Quand des réfugiés partagent leur expertise dans l’enseignement supérieur
Cadres, journalistes ou professeurs dans leur pays d’origine, une trentaine de réfugiés ont eu l’occasion, dans le cadre d’un programme européen, d’enseigner l’année dernière dans cinq universités et hautes écoles de Belgique, de France, d’Italie et du Royaume-Uni. Cette première expérience a donné lieu à la création d’un guide de bonnes pratiques pour les établissements d’enseignement supérieur mais aussi pour les décideurs afin de changer le regard sur l’immigration.
En Belgique, huit réfugiés ont pris part au projet coLAB, financé par la Commission européenne et le Conseil de l’Europe, et mené à Bruxelles par la Haute-Ecole Galilée et l’Institut des Hautes Études des Communications Sociales (IHECS). « J’avais toujours rêvé d’enseigner », explique J-M M., d’origine burundaise et menacé dans son pays.
Ce journaliste de formation, en Belgique depuis quelques années, est intervenu dans le cadre d’un cours de relations internationales pour partager son expertise avec des étudiants de Master sur la problématique des minerais dans la région des Grands Lacs. Pour lui, l’expérience montre que « les réfugiés viennent avec un bagage et peuvent apporter quelque chose ». Son intervention à l’IHECS, il la considère comme « une réelle plus-value » pour son curriculum vitae.
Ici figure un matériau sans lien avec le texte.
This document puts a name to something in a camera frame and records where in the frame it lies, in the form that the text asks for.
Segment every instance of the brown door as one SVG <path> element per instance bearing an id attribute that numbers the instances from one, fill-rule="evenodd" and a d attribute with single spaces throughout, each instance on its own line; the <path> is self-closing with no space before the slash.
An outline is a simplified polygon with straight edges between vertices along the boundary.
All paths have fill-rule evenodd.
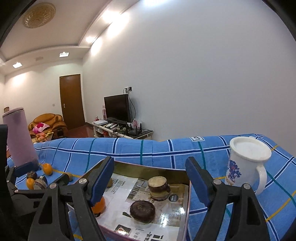
<path id="1" fill-rule="evenodd" d="M 68 129 L 73 129 L 85 125 L 80 75 L 60 76 L 59 91 L 64 122 Z"/>

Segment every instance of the television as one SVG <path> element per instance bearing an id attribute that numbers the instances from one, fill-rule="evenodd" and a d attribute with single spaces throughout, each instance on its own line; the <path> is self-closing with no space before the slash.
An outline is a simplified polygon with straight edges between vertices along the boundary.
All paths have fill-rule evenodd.
<path id="1" fill-rule="evenodd" d="M 107 121 L 127 124 L 131 122 L 128 95 L 114 95 L 104 97 Z"/>

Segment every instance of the white mug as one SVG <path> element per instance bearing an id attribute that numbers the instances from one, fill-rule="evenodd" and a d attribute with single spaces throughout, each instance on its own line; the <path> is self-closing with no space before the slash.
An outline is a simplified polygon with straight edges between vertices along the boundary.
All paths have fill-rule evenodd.
<path id="1" fill-rule="evenodd" d="M 265 188 L 267 174 L 263 164 L 271 157 L 270 148 L 254 137 L 235 137 L 230 140 L 225 184 L 241 187 L 244 183 L 251 186 L 258 180 L 256 195 Z"/>

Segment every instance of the pink pillow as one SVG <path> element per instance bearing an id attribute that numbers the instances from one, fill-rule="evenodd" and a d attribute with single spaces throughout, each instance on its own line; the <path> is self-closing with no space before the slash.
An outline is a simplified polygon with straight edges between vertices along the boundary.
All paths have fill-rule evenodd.
<path id="1" fill-rule="evenodd" d="M 37 124 L 34 128 L 33 128 L 33 132 L 35 134 L 44 131 L 47 127 L 49 127 L 49 125 L 45 124 L 45 123 L 39 123 Z"/>

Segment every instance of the red floor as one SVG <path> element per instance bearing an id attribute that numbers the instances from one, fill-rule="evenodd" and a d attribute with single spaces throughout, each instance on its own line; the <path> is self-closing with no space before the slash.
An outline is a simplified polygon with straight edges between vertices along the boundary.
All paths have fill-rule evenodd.
<path id="1" fill-rule="evenodd" d="M 89 125 L 68 130 L 69 138 L 94 137 L 94 129 Z"/>
Comme lui, Feras Abo Dabboseh et Zakaria Almoutlak, contraints de fuir la Syrie, ont pu dispenser leurs connaissances du conflit qui déchire leur pays depuis 2011, ses implications régionales et ses conséquences pour les populations locales et déplacées.
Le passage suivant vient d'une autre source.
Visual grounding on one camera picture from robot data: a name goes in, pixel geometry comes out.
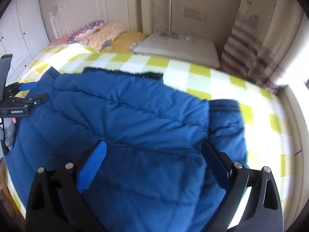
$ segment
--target wall outlet
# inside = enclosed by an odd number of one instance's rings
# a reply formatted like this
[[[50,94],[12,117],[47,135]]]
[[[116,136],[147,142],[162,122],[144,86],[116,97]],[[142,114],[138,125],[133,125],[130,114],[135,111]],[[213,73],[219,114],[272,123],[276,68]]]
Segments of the wall outlet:
[[[197,19],[200,21],[206,21],[206,12],[196,11],[193,9],[184,8],[183,16],[188,18]]]

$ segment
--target beige wall
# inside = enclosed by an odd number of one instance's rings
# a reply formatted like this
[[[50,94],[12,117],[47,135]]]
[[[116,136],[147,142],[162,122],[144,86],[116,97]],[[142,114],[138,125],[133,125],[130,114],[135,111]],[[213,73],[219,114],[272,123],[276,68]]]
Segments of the beige wall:
[[[48,13],[56,13],[49,0],[39,0],[43,23],[47,36],[52,40],[53,33],[49,24]],[[218,54],[221,55],[223,46],[227,41],[238,12],[241,0],[173,0],[172,30],[176,33],[193,34],[214,41]],[[205,22],[184,18],[184,7],[207,11]],[[152,0],[152,26],[168,23],[168,0]]]

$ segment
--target wardrobe door
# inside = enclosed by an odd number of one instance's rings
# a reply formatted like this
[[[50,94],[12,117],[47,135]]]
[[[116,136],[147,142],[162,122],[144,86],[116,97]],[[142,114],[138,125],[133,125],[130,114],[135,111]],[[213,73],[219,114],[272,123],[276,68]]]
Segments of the wardrobe door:
[[[12,0],[0,20],[0,39],[7,54],[13,54],[12,66],[17,69],[29,56],[17,16],[16,0]]]
[[[26,45],[34,59],[49,44],[39,0],[17,0],[17,13]]]
[[[3,47],[3,44],[0,40],[0,57],[2,57],[3,55],[5,55],[5,50],[4,50],[4,47]],[[12,66],[10,66],[10,70],[9,70],[9,73],[7,75],[7,79],[10,78],[10,76],[12,76],[12,74],[14,73],[14,70],[12,68]]]

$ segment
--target yellow and white checkered sheet
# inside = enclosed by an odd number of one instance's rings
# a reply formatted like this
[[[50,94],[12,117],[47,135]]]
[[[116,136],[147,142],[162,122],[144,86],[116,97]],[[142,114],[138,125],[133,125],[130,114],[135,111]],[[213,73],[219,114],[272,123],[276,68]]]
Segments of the yellow and white checkered sheet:
[[[284,214],[287,213],[294,178],[292,139],[284,108],[275,95],[237,77],[199,65],[145,55],[102,54],[79,44],[45,48],[17,80],[38,81],[50,66],[61,73],[79,73],[86,66],[132,73],[161,72],[165,85],[200,99],[239,101],[245,124],[248,166],[256,170],[263,166],[271,168]],[[7,182],[18,208],[25,214],[9,174]]]

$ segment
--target metal screw
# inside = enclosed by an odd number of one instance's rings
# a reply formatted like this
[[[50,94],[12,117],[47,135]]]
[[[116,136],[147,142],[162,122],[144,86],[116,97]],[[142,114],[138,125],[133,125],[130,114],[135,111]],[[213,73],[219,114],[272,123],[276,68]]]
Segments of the metal screw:
[[[44,172],[44,167],[39,167],[38,173],[43,173]]]
[[[70,163],[66,164],[65,168],[66,169],[72,169],[73,166],[74,166],[73,163],[70,162]]]
[[[270,173],[270,168],[269,167],[264,167],[264,171],[267,173]]]
[[[234,167],[241,169],[243,165],[240,162],[234,162]]]

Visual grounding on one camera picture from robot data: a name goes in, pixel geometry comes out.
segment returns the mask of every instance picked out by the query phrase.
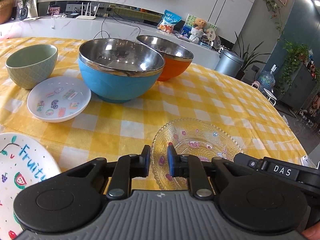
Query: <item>blue wall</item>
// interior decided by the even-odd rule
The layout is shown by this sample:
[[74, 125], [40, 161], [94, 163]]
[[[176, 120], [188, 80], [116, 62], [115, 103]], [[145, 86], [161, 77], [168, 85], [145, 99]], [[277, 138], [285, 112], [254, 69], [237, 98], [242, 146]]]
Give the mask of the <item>blue wall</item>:
[[316, 66], [320, 66], [320, 15], [312, 0], [295, 0], [284, 27], [284, 34], [276, 44], [264, 70], [269, 71], [274, 64], [281, 67], [287, 52], [283, 49], [282, 38], [308, 45], [313, 51]]

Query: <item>yellow checkered tablecloth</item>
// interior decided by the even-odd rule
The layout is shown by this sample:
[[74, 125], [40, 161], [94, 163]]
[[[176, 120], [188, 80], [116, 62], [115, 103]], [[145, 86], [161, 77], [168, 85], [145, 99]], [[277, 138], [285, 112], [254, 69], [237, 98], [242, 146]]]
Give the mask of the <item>yellow checkered tablecloth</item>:
[[[179, 77], [156, 84], [144, 95], [124, 104], [101, 101], [96, 95], [74, 119], [46, 123], [27, 109], [29, 91], [15, 85], [5, 61], [25, 46], [47, 43], [58, 47], [52, 76], [81, 78], [77, 64], [83, 40], [17, 38], [0, 42], [0, 132], [31, 136], [53, 155], [62, 171], [100, 156], [116, 161], [139, 154], [152, 144], [158, 130], [180, 117], [192, 117], [220, 127], [246, 154], [269, 156], [300, 163], [305, 151], [267, 99], [251, 86], [202, 66], [192, 64]], [[159, 189], [152, 171], [146, 179], [135, 178], [132, 188]]]

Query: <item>glass plate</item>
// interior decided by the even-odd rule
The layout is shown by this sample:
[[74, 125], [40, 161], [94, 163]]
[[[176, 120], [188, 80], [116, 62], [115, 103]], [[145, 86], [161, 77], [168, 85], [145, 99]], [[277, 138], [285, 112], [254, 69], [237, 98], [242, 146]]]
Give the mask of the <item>glass plate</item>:
[[178, 154], [192, 154], [205, 162], [216, 156], [233, 161], [237, 153], [243, 153], [230, 135], [212, 124], [192, 118], [171, 121], [158, 131], [151, 147], [152, 172], [161, 190], [187, 189], [186, 179], [172, 178], [169, 174], [169, 143]]

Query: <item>silver trash can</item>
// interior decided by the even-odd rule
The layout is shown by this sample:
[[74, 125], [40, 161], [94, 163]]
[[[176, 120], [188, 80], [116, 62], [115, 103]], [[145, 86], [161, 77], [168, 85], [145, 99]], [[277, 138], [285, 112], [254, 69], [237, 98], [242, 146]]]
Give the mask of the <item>silver trash can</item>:
[[242, 65], [243, 60], [237, 54], [229, 50], [223, 50], [221, 51], [220, 60], [214, 70], [230, 77], [236, 77]]

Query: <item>green ceramic bowl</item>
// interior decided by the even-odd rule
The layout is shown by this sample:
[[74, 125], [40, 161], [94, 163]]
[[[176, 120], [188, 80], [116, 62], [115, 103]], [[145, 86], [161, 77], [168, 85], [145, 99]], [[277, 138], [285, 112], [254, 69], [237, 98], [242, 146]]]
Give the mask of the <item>green ceramic bowl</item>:
[[5, 65], [13, 82], [21, 88], [33, 89], [51, 75], [57, 58], [56, 46], [37, 44], [13, 53]]
Le projet coLAB est né du constat que de nombreux réfugiés arrivent avec une expérience professionnelle et des qualifications substantielles. « Malheureusement, leurs acquis ne sont généralement pas reconnus par leur pays d’accueil. L’objectif est de faire tomber ces obstacles, de changer le regard sur les réfugiés et de les inviter à partager leur expertise », explique Hélène Pochet, à l’origine de la mise en place du programme au sein de l’IHECS.
Au total, près d’une trentaine de réfugiés experts dans une vingtaine de disciplines – allant du journalisme et de l’économie au design – ont participé à ce projet européen dans cinq établissements: la Haute-Ecole Galilée et l’Ihecs en Belgique, l’université française de Clermont-Auvergne, l’université Lumsa à Rome (Italie) et la University of Arts à Londres (Royaume-Uni).
En France, l’expérience a permis à Rabab Khedair, une professeure d’anglais de 46 ans originaire d’Alep, de retrouver confiance en ses capacités et foi en l’humanité. « Cela a été extrêmement difficile mais ça m’a permis d’accepter ce qui m’est arrivé », explique-t-elle la voix tremblante d’émotion. A l’issue de cette première expérience, un « guide de bonnes pratiques » a été élaboré par les établissements participants afin d’inclure des réfugiés comme experts invités dans les programmes de cours.
Dans un premier temps, il sera distribué aux institutions de l’enseignement supérieur qui souhaitent développer des projets similaires afin de favoriser l’émulation. « Mais il concerne aussi les décideurs qui peuvent inciter au changement du regard sur les réfugiés », conclut la co-responsable du projet à l’IHECS.